Try it:
Keep every word of the listing and reproduce it exactly, but set aside any image found there.

(Supplied data begins)

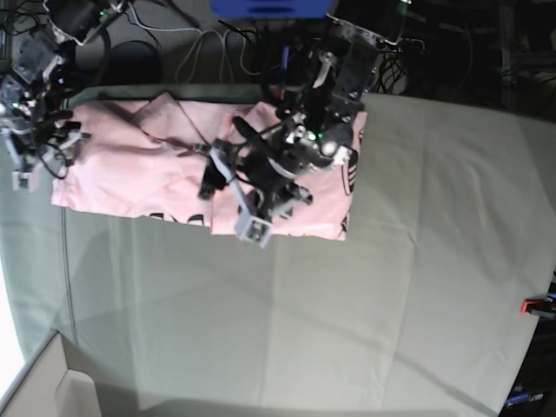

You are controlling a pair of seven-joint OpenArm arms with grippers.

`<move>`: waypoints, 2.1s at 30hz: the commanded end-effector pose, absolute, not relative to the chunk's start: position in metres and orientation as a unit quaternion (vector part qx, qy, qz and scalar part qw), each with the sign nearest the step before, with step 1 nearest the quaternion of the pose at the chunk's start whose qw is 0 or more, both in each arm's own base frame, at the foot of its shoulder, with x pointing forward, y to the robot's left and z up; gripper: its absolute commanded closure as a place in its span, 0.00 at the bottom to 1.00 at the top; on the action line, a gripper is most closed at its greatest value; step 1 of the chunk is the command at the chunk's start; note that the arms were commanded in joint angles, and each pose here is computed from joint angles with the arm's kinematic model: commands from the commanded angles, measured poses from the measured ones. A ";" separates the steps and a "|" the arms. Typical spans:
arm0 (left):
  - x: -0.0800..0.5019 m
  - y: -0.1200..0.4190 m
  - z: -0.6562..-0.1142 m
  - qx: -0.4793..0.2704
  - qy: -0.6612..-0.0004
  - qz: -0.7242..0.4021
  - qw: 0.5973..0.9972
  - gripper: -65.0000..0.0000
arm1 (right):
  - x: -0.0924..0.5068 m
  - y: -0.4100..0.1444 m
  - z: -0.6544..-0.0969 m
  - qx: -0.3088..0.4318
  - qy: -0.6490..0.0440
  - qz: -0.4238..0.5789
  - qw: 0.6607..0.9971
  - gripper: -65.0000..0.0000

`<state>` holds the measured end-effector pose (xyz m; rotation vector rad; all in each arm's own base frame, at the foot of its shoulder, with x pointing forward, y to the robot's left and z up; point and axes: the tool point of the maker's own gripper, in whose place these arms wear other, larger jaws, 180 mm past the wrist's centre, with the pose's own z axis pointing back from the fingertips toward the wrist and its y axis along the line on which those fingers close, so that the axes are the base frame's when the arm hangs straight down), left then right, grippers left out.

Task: Layout the t-shirt on the table in an organized manner, then fold the t-shirt properly
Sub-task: 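Fold the strip end with the left gripper toward the right gripper, then fold the other strip end with the right gripper over the stack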

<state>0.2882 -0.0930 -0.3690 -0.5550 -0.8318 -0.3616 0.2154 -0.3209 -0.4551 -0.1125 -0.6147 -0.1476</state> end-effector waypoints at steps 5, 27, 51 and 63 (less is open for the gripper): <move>0.298 -0.076 -0.331 -0.256 -0.456 -0.180 0.833 0.40 | 0.217 -0.327 -0.461 -0.048 -0.301 -0.076 0.949 0.44; 0.287 0.229 -0.360 0.007 -0.466 0.089 0.880 0.40 | 0.216 -0.302 -0.468 -0.025 -0.305 -0.084 0.948 1.00; 0.271 0.295 -0.345 0.075 -0.471 0.124 0.870 0.40 | 0.255 -0.174 -0.348 -0.037 -0.432 0.125 0.892 1.00; 0.266 0.303 -0.344 0.089 -0.466 0.113 0.873 0.40 | 0.260 -0.001 -0.325 0.123 -0.466 0.298 0.824 1.00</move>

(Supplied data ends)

Answer to the problem:
You are controlling a pair of seven-joint OpenArm arms with grippers.

`<move>`: waypoints, 2.1s at 30hz: the commanded end-effector pose, absolute, not relative to the chunk's start: position in metres and orientation as a unit quaternion (vector part qx, qy, qz and scalar part qw), each with the sign nearest the step before, with step 1 nearest the quaternion of the pose at the chunk's start whose qw is 0 or more, both in each arm's own base frame, at the foot of its shoulder, with x pointing forward, y to the robot's left and z up; gripper: its absolute commanded closure as a place in its span, 0.00 at the bottom to 1.00 at the top; on the action line, a gripper is most closed at its greatest value; step 1 of the chunk is the command at the chunk's start; note that the arms were commanded in joint angles, and each pose here is computed from joint angles with the arm's kinematic model: commands from the commanded angles, measured poses from the measured ones. A ";" separates the steps and a "|" the arms. Typical spans:
arm0 (left):
  - x: -0.0800..0.5019 m
  - y: -0.1200..0.4190 m
  - z: -0.6562..-0.1142 m
  - qx: -0.4793..0.2704
  - qy: -0.6612..-0.0004
  - qz: -0.7242..0.4021
  - qw: 0.5973..0.9972
  - gripper: -65.0000..0.0000
arm1 (right):
  - x: -0.0924..0.5068 m
  - y: -0.4100..0.1444 m
  - z: -0.6544..-0.0969 m
  - qx: -0.3088..0.4318
  - qy: -0.6490..0.0440
  - qz: -0.4238..0.5789
  - qw: 0.6607..0.9971
  - gripper: -65.0000..0.0000

`<state>` holds the measured end-effector pose (xyz m; rotation vector rad; all in each arm's own base frame, at the foot of its shoulder, with x pointing forward, y to the robot's left and z up; point and axes: the tool point of the maker's own gripper, in whose place these arms wear other, larger jaws, 180 mm past the wrist's centre, with the pose's own z axis pointing back from the fingertips toward the wrist and its y axis along the line on which those fingers close, so that the axes are the base frame's when the arm hangs straight down), left then right, grippers left out.

Task: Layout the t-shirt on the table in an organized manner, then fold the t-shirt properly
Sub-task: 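Fold the strip end with the left gripper toward the right gripper, then fold the other strip end with the right gripper over the stack
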
<state>0.2882 -0.0930 -0.3690 -0.5550 -0.8318 -0.3616 0.2154 -0.3209 -0.4551 -0.1125 -0.6147 -0.1476</state> end-effector waypoints at steps 5, 27, 51 and 63 (less is open for the gripper): <move>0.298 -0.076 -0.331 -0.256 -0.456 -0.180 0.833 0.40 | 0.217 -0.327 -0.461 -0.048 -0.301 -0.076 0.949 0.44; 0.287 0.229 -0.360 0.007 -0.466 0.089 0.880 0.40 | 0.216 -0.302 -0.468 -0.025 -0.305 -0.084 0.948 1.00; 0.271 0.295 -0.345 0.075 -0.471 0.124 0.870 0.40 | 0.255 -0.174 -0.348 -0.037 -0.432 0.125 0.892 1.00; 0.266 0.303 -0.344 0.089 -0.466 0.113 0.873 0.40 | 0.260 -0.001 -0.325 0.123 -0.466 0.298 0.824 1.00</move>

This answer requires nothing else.